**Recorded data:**
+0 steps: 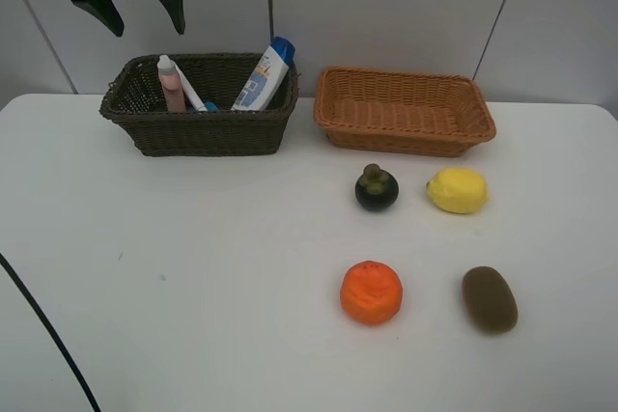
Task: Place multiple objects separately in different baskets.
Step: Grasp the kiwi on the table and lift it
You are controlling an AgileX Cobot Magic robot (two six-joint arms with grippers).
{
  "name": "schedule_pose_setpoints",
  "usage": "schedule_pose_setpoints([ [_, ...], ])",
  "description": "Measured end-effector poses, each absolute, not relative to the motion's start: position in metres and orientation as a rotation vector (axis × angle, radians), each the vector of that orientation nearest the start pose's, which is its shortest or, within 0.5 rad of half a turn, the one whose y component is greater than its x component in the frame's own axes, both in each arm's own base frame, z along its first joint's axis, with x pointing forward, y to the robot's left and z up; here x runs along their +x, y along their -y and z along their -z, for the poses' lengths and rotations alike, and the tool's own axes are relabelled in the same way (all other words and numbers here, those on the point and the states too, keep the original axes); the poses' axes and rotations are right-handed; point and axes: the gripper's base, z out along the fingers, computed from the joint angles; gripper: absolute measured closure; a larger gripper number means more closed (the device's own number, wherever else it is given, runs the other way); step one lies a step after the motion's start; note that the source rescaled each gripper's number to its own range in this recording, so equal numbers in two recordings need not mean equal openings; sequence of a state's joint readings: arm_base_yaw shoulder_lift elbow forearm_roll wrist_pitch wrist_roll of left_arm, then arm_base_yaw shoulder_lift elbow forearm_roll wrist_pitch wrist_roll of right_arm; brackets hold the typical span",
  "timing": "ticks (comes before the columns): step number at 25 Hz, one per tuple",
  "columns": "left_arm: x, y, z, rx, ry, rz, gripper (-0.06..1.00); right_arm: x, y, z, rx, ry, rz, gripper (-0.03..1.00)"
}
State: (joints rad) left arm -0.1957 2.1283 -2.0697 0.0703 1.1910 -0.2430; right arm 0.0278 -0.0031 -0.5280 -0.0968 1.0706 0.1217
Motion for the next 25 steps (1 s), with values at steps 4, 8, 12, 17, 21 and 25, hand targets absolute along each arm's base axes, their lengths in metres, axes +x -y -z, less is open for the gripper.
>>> schedule_pose_setpoints([
  [4, 0.442, 0.048, -0.292, -0.13, -2.772, -0.01, -0.05, -0.009, 0.008, -0.284, 0.102, -2.017, 0.02, -0.03],
  [8, 0.398, 0.015, -0.3, -0.164, -2.829, -0.032, -0.05, -0.009, 0.008, -0.284, 0.102, -2.017, 0.02, -0.03],
  [12, 0.332, 0.009, -0.31, -0.145, -2.867, -0.009, -0.05, -0.009, 0.008, -0.284, 0.102, -2.017, 0.02, -0.03],
  [17, 0.239, 0.012, -0.328, -0.105, -2.77, 0.1, -0.05, -0.009, 0.008, -0.284, 0.102, -2.017, 0.02, -0.03],
  [21, 0.168, 0.013, -0.33, 0.02, -2.67, 0.137, -0.05, -0.009, 0.008, -0.284, 0.102, -2.017, 0.02, -0.03],
  [25, 0.102, 0.015, -0.326, 0.082, -2.523, 0.17, -0.05, -0.009, 0.008, -0.284, 0.102, -2.017, 0.02, -0.03],
])
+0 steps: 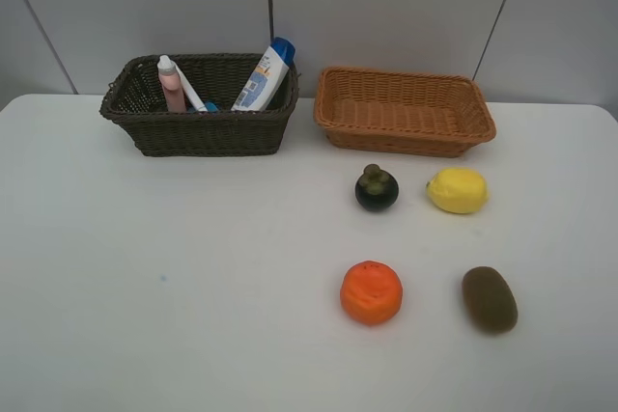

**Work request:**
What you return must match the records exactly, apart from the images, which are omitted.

**Answer space:**
+0 steps: 
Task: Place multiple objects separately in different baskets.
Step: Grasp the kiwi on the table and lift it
You are controlling an AgileX Cobot Magic robot (two six-joint arms with grippers).
{
  "name": "schedule_pose_setpoints",
  "usage": "schedule_pose_setpoints([ [_, ...], ])",
  "description": "Measured end-effector poses, each absolute, not relative to the motion's start: position in metres and orientation as a rotation vector (axis × angle, radians), each the vector of that orientation nearest the start pose's, which is its shortest or, within 0.5 rad of half a turn, the one whose y component is greater than its x component in the frame's own axes, both in each arm's own base frame, z along its first joint's axis, with x pointing forward, y to the robot's left and z up; here x runs along their +x, y along their -y and z along their -z, for the poses' lengths and rotations alike, and the tool's own axes are relabelled in the same way (all other words and numbers here, those on the point and the states too, keep the original axes); the poses' axes and rotations are right-handed; point and axes: the gripper's base, z out along the fingers, computed from the joint angles; gripper: absolute measured closure; a larger gripper number means more closed (the device's own number, wherever else it is given, runs the other way); step one lies a step after the motion's start; note that the source rescaled each gripper's number to its own range in this recording, so equal numbers in two recordings need not mean equal openings; sequence of a state's joint readings: arm_base_yaw shoulder_lift elbow forearm_roll wrist_pitch wrist_roll of left_arm, then arm_base_yaw shoulder_lift elbow forearm_roll wrist_pitch wrist_roll of right_arm; brackets hold the typical span",
  "timing": "ticks (comes before the columns): step number at 25 Hz, one per tuple",
  "columns": "left_arm: x, y, z, rx, ry, rz, gripper (-0.06..1.00); right_arm: x, y, z, rx, ry, rz, gripper (-0.03..1.00)"
}
State: (joints rad) left arm -0.1957 2.1283 -2.0697 0.0703 1.1910 -0.2430; right arm 0.0278 -0.0031 -0.5280 -0.0968 1.0706 0.1217
Motion for the next 25 steps (1 s), with values at steps 4, 8, 12, 17, 21 and 25, hand targets absolute along each arm's base axes, their lengths in metres, axes +x -y -z, less is open for the gripper.
>>> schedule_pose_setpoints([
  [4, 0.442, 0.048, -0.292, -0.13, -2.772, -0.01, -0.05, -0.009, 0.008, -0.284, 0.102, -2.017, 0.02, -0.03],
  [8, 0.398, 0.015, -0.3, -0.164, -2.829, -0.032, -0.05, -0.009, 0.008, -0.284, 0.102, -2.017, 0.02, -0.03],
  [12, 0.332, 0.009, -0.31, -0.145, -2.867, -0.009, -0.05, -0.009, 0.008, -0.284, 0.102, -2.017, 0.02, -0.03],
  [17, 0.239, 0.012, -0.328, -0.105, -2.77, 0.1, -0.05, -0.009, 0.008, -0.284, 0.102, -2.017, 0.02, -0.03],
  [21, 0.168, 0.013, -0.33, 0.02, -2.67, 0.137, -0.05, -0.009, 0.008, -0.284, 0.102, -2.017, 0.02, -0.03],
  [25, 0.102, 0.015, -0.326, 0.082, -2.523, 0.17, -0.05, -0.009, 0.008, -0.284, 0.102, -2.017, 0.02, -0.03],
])
+0 steps: 

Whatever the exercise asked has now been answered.